Sheik Hilali "reminded those imams" that compromise through watering down religious teaching was wrong.
The chairman of the Jemiat Ulama of Australia (Muslim Council of Theologians), Adbul Quddoos, said the imams council was not telling people the correct thing.
Islamic Friendship Association president Keysar Trad, who sparked the debate on polygamy last week, wrote to the council saying it had "no right to conceal the solutions that our faith offers to social problems".
"If they followed the comments correctly, they would see we are not asking for anything, all we are doing is offering solutions to social problems," Mr Trad said yesterday.
In The Australian last Thursday, Mr Trad admitted that he had once considered the idea of marrying another woman, backing calls by another senior member of the Islamic community, Khalil Chami, for polygamous relationships to be recognised.
Sheikh Chami of the Islamic Welfare Centre said last week there was nothing wrong with having a number of marriages: 'You allow the lesbians, you allow the gays - why not these people? What's wrong with it?"
Sheikh Chami has said polygamous marriages, although illegal, existed in Australia and he had been asked almost weekly to conduct polygamous religious ceremonies. But while he has refused, other imams did not.
Yesterday, Sheik Chami refused to comment further on the issue.
In response to the media furore, the imams council last Thursday released a statement, saying that as "Australian Muslims we recognise that the Marriage Act 1961 prohibits polygamy and we are not proposing any changes to this law".

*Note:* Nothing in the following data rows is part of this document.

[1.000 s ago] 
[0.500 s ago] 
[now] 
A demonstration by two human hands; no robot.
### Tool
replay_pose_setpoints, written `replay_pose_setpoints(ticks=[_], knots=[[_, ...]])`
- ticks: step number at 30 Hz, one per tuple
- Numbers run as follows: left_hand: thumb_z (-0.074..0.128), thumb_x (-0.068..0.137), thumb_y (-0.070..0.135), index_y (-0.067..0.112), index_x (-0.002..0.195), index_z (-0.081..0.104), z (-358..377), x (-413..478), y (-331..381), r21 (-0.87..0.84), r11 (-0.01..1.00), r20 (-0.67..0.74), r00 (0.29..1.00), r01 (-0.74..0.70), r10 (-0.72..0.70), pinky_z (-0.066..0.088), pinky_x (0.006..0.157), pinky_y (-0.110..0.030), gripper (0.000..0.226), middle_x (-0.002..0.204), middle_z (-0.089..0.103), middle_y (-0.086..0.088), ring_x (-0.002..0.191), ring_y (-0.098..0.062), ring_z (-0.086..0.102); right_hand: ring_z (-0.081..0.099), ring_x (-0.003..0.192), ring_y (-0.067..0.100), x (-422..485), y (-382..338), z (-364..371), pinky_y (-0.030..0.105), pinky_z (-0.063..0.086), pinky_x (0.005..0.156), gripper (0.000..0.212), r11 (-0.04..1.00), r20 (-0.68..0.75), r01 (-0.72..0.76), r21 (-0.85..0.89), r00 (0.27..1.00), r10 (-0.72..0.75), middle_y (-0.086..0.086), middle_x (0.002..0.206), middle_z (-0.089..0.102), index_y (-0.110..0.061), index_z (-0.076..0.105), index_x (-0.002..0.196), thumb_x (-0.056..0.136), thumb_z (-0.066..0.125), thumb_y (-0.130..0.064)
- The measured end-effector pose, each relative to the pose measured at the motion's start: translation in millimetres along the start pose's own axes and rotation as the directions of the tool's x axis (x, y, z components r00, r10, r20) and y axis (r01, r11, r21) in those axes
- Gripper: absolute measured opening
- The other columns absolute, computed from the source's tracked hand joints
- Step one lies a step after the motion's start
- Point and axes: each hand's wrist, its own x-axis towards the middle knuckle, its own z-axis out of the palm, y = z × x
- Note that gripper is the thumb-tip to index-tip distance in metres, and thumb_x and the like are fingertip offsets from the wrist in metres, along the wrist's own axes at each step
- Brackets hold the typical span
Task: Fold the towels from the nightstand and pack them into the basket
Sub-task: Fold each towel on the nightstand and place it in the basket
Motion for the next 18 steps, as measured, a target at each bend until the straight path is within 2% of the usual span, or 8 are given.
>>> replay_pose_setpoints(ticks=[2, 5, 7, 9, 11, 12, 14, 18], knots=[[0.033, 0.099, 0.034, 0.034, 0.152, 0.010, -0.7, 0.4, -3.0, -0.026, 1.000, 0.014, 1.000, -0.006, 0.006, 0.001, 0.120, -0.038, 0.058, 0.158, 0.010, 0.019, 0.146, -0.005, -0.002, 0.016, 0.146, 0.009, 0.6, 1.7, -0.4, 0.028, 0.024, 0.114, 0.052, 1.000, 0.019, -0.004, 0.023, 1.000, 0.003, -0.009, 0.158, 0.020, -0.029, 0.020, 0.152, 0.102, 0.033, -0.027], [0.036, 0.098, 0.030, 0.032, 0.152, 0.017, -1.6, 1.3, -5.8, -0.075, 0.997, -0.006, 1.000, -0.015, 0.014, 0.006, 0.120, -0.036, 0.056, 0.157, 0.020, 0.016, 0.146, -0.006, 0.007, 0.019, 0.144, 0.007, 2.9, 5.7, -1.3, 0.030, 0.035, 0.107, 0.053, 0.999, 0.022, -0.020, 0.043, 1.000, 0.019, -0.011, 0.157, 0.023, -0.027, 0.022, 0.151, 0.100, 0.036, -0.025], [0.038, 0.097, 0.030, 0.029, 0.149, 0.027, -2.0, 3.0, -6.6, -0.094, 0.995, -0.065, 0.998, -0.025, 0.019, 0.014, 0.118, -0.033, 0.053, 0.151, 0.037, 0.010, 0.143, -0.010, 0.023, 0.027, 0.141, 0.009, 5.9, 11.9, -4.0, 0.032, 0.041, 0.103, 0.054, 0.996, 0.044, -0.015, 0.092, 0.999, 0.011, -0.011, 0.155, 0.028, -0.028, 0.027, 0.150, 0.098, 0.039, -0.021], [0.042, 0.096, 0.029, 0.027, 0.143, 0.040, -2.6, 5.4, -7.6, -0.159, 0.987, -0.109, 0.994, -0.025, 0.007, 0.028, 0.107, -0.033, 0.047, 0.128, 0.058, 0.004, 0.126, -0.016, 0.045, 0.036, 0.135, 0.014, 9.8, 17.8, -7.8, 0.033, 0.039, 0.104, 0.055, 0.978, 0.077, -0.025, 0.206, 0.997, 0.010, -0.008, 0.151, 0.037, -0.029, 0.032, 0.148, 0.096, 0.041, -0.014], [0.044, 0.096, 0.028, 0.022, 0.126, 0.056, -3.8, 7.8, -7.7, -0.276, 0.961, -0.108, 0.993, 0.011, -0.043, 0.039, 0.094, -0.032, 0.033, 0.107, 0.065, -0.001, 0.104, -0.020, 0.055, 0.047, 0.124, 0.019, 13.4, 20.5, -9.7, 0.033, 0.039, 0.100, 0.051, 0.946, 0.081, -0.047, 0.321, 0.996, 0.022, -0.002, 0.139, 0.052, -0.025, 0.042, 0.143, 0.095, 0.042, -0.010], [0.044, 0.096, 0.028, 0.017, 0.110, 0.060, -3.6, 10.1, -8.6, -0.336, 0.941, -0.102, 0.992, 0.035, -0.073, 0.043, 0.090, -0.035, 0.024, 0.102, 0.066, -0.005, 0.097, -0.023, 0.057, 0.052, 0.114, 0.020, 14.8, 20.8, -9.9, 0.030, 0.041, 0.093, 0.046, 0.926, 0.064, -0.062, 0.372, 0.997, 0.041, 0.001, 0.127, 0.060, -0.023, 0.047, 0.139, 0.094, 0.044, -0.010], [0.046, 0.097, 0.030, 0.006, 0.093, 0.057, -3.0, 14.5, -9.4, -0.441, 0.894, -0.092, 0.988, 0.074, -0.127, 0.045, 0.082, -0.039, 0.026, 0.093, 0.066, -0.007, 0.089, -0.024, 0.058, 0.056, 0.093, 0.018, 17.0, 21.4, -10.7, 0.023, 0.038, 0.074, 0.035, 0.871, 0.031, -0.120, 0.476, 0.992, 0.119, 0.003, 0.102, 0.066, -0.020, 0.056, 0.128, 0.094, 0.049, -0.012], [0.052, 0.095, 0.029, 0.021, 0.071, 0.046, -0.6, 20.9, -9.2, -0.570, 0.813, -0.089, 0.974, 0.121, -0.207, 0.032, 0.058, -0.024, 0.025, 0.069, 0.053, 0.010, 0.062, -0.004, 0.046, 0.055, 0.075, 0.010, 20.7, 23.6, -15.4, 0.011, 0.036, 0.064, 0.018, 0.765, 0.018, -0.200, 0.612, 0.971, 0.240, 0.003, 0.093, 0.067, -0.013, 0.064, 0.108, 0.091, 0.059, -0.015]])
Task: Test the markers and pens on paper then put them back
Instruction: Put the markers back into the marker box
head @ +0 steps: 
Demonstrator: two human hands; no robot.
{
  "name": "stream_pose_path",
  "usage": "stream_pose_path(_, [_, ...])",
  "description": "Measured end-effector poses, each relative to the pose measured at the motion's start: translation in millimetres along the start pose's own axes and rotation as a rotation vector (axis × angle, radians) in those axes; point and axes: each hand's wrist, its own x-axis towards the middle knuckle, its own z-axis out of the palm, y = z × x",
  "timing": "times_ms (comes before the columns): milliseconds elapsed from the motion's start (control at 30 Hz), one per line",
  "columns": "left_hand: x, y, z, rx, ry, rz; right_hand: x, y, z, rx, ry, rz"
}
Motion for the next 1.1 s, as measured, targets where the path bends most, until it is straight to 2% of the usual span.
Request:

In the first public statement since its inception more than a year ago, the imams council said calling for legalising polygamy in Australia was unwarranted in the current Australian context.
"In our experience, relationships outside the legally recognised marriages among the Muslim community in Australia are neither a significant nor a widespread practice," it said.
"The priority of the imams of Australia is to focus on strengthening existing marriages and encouraging harmony within the family unit. It is also our sincere wish to focus on issues that unify rather than those that create division and dispute within the Australian community."
Sheik Hilali said yesterday that the norm in marriage was one man and one woman and Islam did not call for polygamy. He said it was provided only as a solution for certain situations and must follow stringent rules.